Records from a data collection:
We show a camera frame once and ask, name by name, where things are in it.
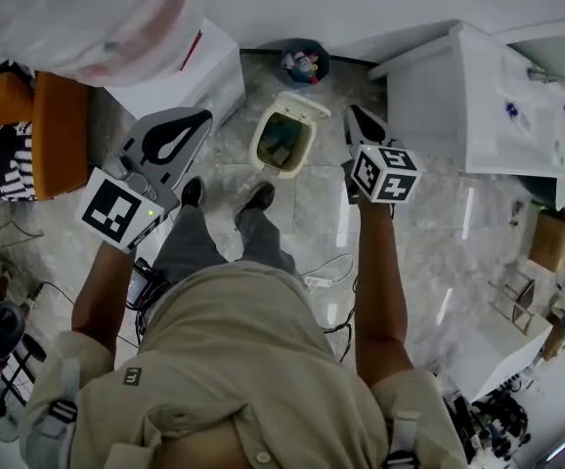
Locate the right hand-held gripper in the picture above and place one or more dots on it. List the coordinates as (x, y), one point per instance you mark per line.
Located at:
(385, 174)

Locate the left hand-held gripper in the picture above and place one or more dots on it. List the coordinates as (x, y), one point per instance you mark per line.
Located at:
(111, 210)

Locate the white plastic container lid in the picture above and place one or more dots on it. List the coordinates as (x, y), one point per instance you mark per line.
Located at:
(307, 108)

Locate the beige pedal trash bin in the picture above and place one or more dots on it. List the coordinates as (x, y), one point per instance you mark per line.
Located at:
(263, 164)

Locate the person's left forearm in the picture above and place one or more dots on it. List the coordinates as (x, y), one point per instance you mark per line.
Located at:
(104, 301)

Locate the person's right forearm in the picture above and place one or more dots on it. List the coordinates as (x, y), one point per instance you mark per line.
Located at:
(380, 286)

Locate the white sink cabinet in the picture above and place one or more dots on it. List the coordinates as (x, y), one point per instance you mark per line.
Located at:
(424, 115)

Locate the person's left black shoe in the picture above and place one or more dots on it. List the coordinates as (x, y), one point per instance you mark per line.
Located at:
(193, 192)

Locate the person's black shoe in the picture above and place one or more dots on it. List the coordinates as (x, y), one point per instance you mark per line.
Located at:
(257, 197)
(193, 192)

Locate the white plastic bottle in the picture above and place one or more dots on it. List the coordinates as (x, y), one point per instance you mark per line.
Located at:
(302, 60)

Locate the dark round waste basket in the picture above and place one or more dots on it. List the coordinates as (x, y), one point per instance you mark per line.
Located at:
(287, 78)

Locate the person's right black shoe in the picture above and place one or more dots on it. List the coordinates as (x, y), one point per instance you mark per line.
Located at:
(257, 197)

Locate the orange sofa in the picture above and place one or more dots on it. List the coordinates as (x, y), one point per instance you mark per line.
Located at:
(62, 135)

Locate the small blue object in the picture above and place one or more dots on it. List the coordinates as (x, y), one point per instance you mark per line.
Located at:
(510, 109)

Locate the black belt device with screen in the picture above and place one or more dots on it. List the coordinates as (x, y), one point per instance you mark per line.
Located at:
(141, 286)

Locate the white power strip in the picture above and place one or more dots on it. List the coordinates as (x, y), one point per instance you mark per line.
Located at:
(317, 281)

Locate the clear plastic bag red print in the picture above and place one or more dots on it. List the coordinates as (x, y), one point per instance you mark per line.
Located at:
(67, 17)

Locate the black white patterned blanket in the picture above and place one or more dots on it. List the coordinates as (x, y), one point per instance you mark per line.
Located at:
(13, 174)

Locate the brown cardboard box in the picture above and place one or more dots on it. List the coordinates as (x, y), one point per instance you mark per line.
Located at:
(556, 242)

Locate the person's beige shirt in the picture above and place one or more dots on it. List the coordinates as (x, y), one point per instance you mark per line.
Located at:
(243, 350)

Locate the black round-seat chair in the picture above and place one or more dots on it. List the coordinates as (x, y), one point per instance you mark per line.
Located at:
(1, 328)

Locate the black equipment pile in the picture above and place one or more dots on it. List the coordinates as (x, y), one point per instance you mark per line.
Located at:
(488, 418)

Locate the person's neck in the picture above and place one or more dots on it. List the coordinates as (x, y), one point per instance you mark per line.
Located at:
(204, 450)

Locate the round floor fan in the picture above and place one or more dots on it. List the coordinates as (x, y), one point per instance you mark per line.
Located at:
(1, 420)

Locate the small metal frame stool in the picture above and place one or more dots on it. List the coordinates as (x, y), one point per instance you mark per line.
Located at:
(519, 306)

What the exercise asks - Check every line of the records above for the string "gripper". Copy those that hold it.

Task response -
Locate the right hand-held gripper in the picture above and place one or more dots on it. List the coordinates as (x, y), one point per instance you mark per line.
Locate the left hand-held gripper in the picture above and place one or more dots on it. List the coordinates as (x, y), one point per instance you mark per line.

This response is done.